At the Grace Hopper Celebration for Women in Computing Conference, I was fortunate enough to be both a blogger and a panelist at this birds of a feather session, so my perspectives are a reflection of the discussions we had, from a panelist’s perspective.

In summary, we talked about different personalities that we may have around the workplace, at home, or while doing our hobbies. For example, I tend to be really animated when talking about my nerdy hobbies or even getting more women in the exciting field of technology, but I tend to be more reserved when I am in a lab or research meeting.

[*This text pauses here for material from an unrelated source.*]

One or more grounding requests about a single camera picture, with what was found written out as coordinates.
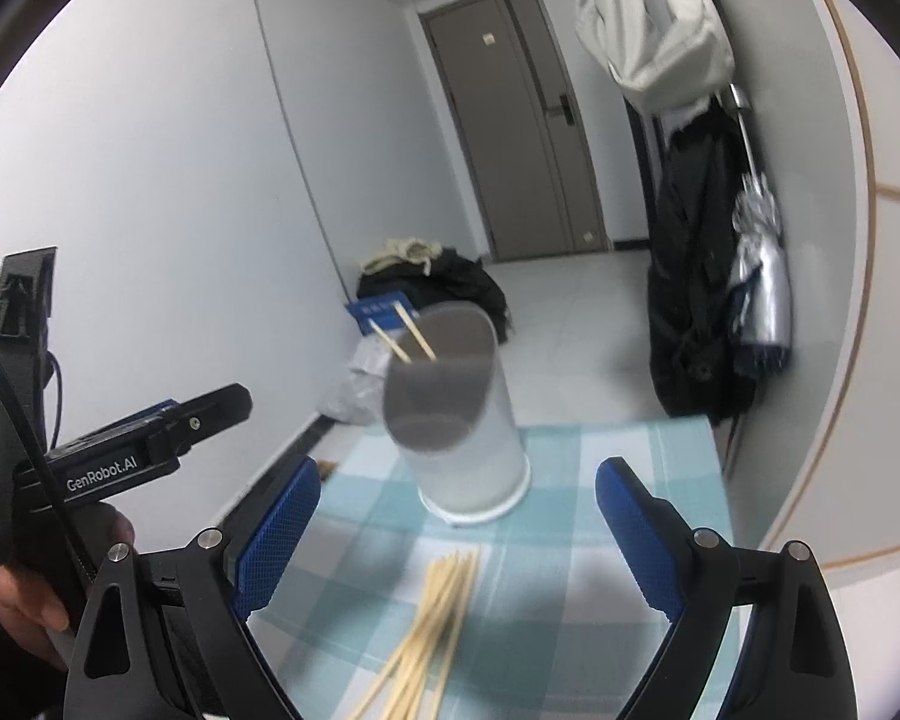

We helped others figure out whether these different personalities happen to them through a a tool that described 4 kinds of personalities through 4 colors. Reds were competitive, while yellows are creative. Blue are calm and cautious while greens are helpers/supporters. I tended to be blue in research work while I turn yellow for my hobbies and such.

One eye-opening fact that I realized during the session is that most of my lab tended to be blues with some greens. My lab is a talented group of smart, analytical people who also help each other out, so it’s not surprising that I ended up turning blue too!

I wasn’t the only one who had their personalities merged with their peers. What about our individuality? Should be be concerned that we are losing ourselves for the group/our career/etc? I don’t think so, because all these personalities have different strengths and weaknesses. The key is to learn how to be a leader/helper/creative/social when you need to be, and you cannot nurture the skills to be creative/social/competitive if you never were in the first place. So if you think of it like a tool set, the more, the better it is for you.

Another point we discussed was that those who are green, who tend to be helpful, friendly, and caring, may end up having many people go up to them for help, and they may end up over-committing and getting in trouble.

Some of the advice is to ask more questions to anyone who wants something from you, and if you keep on asking good questions, the person who wants you to do something may need to get back to you later on that task. This strategy seems to take advantage that the person is normally friendly, so it’s good to be clear on what the task is. Other advice is to put your foot down and learn say no, which may be really hard to do for a green/helpful person to do.

Some of us are all colors at different times, as one of the panelistsĀ  commented, like a chameleon. We all agreed that this is perfectly acceptable. Conversely, if you picked the same color for both the workplace and theĀ  home, that is great too.